Records to use -
((
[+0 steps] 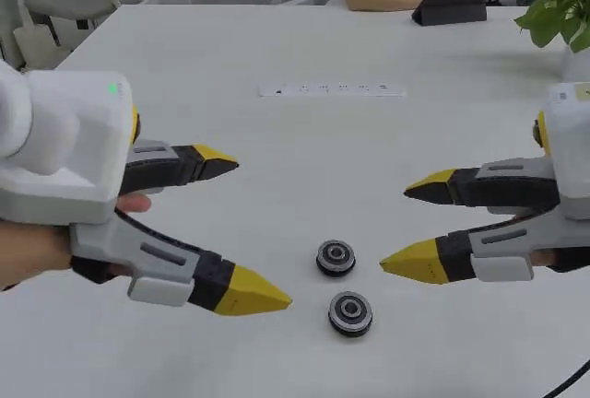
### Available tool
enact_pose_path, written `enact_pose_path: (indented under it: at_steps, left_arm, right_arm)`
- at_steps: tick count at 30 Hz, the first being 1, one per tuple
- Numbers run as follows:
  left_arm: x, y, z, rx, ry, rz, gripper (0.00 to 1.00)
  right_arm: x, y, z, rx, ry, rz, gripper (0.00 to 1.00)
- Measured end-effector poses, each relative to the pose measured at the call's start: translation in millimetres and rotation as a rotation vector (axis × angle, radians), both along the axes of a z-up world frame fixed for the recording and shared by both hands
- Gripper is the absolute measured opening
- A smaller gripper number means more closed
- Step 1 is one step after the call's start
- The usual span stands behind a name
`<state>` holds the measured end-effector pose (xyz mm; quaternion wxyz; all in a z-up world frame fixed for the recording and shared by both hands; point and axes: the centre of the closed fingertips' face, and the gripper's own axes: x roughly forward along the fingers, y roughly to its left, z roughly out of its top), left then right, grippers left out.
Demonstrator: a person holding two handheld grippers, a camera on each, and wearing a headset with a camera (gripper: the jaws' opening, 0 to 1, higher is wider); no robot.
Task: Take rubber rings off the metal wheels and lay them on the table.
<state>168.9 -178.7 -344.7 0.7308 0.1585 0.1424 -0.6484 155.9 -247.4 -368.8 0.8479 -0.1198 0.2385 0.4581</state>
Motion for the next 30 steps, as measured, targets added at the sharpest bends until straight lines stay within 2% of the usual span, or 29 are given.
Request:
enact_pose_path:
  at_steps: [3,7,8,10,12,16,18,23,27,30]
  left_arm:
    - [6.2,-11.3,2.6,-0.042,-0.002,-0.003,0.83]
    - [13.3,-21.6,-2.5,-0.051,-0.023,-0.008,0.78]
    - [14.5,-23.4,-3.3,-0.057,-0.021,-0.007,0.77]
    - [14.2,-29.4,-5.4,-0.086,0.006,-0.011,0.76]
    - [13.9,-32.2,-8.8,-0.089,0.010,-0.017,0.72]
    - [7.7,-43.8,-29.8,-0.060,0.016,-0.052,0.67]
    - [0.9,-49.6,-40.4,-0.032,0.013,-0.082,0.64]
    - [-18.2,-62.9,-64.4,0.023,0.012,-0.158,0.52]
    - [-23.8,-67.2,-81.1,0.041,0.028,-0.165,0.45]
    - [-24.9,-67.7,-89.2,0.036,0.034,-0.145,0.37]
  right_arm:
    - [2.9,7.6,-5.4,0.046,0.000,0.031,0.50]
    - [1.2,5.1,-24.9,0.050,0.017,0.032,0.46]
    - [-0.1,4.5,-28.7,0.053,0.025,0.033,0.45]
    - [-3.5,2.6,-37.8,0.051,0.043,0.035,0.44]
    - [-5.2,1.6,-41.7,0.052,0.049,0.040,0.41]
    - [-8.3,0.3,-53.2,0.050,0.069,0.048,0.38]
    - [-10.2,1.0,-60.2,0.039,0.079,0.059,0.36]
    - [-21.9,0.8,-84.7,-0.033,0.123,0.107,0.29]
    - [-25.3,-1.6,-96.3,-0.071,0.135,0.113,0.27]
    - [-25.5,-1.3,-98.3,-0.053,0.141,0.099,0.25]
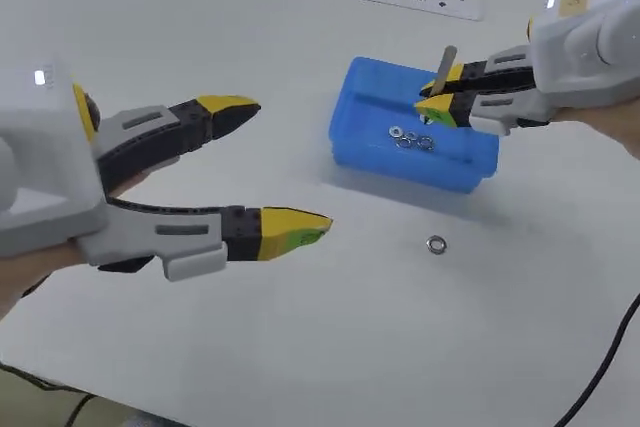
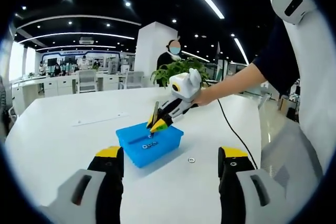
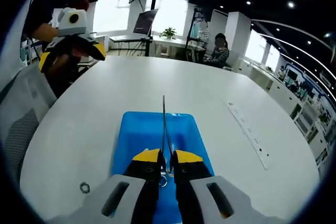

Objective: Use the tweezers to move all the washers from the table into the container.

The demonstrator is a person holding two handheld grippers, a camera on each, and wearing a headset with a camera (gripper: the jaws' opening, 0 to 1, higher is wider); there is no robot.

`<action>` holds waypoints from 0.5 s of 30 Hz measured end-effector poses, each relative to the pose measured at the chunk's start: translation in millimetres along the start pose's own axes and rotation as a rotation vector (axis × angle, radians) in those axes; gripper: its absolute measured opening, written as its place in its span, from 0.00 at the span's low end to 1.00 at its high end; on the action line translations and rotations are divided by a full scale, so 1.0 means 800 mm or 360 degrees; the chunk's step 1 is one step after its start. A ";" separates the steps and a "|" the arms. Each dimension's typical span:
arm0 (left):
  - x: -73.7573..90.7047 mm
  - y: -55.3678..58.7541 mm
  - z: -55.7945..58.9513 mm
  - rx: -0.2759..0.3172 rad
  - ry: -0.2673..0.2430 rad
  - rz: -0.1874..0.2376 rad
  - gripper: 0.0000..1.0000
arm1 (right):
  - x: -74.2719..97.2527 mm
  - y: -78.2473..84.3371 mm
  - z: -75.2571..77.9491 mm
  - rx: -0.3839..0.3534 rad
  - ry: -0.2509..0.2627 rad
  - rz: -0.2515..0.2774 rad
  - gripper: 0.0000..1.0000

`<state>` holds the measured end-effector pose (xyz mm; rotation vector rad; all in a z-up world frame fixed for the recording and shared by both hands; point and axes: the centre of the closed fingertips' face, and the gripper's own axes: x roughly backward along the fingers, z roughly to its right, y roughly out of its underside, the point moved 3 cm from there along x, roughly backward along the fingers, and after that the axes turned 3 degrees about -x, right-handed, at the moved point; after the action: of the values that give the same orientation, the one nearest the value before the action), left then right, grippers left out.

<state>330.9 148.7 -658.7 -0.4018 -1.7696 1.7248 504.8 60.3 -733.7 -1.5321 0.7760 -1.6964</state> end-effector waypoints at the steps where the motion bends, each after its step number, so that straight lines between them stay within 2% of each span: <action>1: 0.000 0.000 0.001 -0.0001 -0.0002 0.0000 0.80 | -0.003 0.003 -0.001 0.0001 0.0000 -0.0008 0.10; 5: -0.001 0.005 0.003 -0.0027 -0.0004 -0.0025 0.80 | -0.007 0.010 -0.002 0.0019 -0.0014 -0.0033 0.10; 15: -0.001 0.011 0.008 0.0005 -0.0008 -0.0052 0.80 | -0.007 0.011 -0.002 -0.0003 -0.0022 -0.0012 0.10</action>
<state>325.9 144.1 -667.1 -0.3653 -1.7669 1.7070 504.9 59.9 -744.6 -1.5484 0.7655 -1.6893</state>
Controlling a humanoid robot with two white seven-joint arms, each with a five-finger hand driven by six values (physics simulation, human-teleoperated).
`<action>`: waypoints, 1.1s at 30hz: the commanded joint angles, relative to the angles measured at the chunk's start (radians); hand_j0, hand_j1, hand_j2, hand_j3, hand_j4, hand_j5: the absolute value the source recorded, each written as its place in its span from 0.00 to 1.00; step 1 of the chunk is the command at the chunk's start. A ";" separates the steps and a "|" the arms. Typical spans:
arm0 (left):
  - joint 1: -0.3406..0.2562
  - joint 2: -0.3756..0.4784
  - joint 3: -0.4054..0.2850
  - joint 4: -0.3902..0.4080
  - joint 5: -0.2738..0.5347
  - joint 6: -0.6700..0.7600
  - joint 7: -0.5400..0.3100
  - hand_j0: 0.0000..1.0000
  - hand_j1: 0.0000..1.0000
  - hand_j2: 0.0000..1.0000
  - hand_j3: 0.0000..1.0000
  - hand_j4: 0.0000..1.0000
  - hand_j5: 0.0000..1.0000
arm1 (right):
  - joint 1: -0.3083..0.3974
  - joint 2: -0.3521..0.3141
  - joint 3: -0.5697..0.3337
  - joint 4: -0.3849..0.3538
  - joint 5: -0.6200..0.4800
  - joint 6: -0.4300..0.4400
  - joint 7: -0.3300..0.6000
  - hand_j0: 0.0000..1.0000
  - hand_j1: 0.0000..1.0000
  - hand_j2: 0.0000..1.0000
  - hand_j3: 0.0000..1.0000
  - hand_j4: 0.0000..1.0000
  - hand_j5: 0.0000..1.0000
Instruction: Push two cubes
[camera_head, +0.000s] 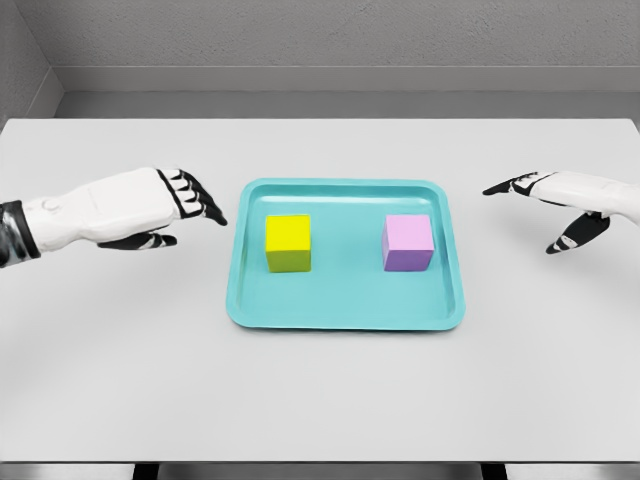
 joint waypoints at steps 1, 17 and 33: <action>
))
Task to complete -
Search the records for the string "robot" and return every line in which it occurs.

Answer area -
Demonstrator: a person holding two handheld grippers, a camera on each, and wearing a headset with a camera (gripper: the jaws' opening, 0 to 1, higher is wider); no robot.
The demonstrator is a person holding two handheld grippers, a camera on each, and wearing a headset with a camera (gripper: the jaws' opening, 0 to 1, higher is wider); there is no robot.
Controlling a humanoid robot with two white seven-joint arms, each with a five-finger hand driven by six values (physics simulation, human-teleoperated).

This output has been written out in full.